Caracalla
ventunesimo imperatore romano (r. 209-217)
Marco Aurelio Severo Antonino Pio Augusto, meglio noto con il soprannome di Caracalla (188 – 217), imperatore romano.
Citazioni su Caracalla
modifica- Nella sua politica Caracalla affermò chiaramente e francamente, più francamente del padre[1], d'esser deciso a fondare il suo potere non sulle classi elevate – la borghesia cittadina e l'aristocrazia italica – ma sulle classi inferiori e sui soldati che le rappresentavano. È noto ch'egli favorì appunto i soldati e volle apparire uno di essi, a non parlare degli aumenti di soldo e di pensioni e dei donativi straordinari loro profusi. Ciò potrebbe spiegarsi col desiderio di comperare la fedeltà e l'appoggio dei soldati dopo l'uccisione di Geta. Ma più di una volta Caracalla fece aperta mostra del più grande disprezzo e della più risoluta ostilità verso le classi possidenti e intellettuali: Dione è esplicito su questo punto, e le sue affermazioni s'accordano benissimo con la notoria tendenza di Caracalla ad uguagliarsi ai più umili soldati. (Michail Ivanovič Rostovcev)

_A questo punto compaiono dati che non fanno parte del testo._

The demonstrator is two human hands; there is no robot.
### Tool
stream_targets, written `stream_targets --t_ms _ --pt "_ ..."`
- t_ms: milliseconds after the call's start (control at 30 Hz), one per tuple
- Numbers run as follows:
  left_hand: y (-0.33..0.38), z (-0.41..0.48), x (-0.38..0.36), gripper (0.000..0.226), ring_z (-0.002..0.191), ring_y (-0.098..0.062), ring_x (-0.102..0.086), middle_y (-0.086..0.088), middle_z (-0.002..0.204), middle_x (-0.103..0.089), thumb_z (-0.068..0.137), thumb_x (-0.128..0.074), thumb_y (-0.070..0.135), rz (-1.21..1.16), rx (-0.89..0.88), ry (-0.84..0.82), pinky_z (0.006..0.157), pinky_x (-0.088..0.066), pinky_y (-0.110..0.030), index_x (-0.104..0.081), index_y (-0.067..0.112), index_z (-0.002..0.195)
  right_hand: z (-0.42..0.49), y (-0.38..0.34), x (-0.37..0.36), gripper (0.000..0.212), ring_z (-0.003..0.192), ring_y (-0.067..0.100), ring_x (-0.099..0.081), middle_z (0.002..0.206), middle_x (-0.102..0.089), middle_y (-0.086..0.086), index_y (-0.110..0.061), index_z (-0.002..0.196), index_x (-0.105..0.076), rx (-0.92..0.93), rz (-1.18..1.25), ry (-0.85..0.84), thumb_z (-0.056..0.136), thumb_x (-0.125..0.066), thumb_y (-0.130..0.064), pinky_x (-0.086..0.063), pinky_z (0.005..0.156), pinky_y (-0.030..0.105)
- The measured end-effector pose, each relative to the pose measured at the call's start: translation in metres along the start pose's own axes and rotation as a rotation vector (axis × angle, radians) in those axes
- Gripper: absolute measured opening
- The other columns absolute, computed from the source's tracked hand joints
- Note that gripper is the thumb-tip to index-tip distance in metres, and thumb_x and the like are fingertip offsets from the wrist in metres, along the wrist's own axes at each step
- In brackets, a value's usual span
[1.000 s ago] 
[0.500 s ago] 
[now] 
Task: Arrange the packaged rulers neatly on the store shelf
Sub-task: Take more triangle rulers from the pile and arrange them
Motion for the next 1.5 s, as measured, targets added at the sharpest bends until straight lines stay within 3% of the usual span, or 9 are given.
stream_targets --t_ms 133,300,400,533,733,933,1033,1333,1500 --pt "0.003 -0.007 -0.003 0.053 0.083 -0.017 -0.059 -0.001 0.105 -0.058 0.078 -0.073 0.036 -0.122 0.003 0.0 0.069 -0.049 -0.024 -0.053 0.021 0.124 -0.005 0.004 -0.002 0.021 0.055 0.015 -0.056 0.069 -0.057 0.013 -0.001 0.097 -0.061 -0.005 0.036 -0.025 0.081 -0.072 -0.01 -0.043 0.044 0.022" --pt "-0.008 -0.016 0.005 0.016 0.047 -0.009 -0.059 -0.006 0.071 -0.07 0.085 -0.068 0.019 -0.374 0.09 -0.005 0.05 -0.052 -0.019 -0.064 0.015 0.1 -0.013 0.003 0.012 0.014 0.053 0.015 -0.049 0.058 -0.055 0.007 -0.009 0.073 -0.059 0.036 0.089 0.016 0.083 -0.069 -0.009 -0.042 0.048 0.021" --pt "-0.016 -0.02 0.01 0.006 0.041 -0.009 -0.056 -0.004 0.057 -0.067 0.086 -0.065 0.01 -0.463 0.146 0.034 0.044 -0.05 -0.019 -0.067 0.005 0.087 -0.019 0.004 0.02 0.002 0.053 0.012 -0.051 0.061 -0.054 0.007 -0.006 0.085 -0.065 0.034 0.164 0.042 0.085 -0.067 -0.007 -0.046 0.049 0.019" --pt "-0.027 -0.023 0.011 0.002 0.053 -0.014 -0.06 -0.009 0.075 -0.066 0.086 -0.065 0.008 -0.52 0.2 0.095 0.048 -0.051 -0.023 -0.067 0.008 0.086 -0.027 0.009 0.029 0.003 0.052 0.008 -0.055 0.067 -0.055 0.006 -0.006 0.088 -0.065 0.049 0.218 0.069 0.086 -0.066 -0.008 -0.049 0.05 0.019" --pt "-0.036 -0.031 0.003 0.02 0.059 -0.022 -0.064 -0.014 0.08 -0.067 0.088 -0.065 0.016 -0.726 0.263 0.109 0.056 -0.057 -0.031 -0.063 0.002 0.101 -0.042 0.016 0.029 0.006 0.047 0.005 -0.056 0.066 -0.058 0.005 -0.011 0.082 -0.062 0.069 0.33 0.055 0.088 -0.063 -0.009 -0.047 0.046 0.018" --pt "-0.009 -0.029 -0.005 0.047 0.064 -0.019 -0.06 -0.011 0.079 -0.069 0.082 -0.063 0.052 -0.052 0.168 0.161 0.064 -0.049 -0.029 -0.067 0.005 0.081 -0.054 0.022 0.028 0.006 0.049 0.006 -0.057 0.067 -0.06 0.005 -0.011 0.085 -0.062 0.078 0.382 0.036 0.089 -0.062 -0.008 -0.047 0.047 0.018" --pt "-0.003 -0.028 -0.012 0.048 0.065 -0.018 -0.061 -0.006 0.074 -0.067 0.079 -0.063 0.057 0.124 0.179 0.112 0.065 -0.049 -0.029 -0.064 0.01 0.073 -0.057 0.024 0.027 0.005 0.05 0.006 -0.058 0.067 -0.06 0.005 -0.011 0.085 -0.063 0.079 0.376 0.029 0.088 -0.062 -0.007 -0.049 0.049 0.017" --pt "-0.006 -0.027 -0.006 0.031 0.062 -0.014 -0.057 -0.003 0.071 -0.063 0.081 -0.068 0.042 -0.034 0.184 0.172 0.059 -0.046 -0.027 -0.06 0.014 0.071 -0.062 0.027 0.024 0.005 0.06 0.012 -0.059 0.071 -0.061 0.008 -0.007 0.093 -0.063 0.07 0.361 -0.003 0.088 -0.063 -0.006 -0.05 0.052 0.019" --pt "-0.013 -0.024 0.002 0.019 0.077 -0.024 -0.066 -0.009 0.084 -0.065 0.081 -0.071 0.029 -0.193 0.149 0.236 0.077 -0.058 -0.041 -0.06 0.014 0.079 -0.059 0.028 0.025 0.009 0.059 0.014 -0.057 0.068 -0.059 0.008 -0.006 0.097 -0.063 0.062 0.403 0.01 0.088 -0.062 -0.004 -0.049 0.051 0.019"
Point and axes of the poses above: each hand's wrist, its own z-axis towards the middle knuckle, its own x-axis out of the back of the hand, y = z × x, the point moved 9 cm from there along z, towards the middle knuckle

- Caracalla si mostrò il nemico comune del genere umano. Lasciò la Capitale (né mai più vi fece ritorno) circa un anno dopo la morte di Geta. Passò il resto del suo regno nelle diverse province dell'Impero, particolarmente nelle orientali, ed ogni provincia divenne a vicenda il teatro della sua rapina e della sua crudeltà. I Senatori, forzati dal timore a secondare tutti i suoi capricci, erano obbligati di preparargli ogni giorno con immense spese nuovi divertimenti, che con disprezzo abbandonava alle sue guardie, e ad erigere in ogni città palazzi e teatri magnifici, ch'egli o sdegnava di visitare, o comandava che tosto fossero demoliti. Le più ricche famiglie furono rovinate con tasse e confiscazioni private, mentre il corpo intero dei sudditi era oppresso da ricercate e gravose imposizioni.
- In mezzo alla pace, e per una leggierissima offesa egli comandò uno scempio generale in Alessandria di Egitto. Da un posto sicuro nel tempio di Serapide, contemplava e regolava la strage di molte migliaia di cittadini e di stranieri, senza avere riguardo alcuno al numero, o alla colpa di quegl'infelici; giacché (com'egli freddamente ne scrisse al Senato) tutti gli Alessandrini, e quelli ch'erano periti, e quelli che si erano salvati, meritavano ugualmente la morte.
- Le savie istruzioni di Severo non fecero mai una impressione durevole sullo spirito del suo figlio, che sebbene non mancasse d'immaginazione e d'eloquenza, non avea né giudizio, né umanità. Caracalla ripeteva spesso una massima pericolosa degna di un tiranno, e da lui posta in pratica sempre: "assicurarsi l'affezione dei soldati, e poco valutare il resto dei sudditi".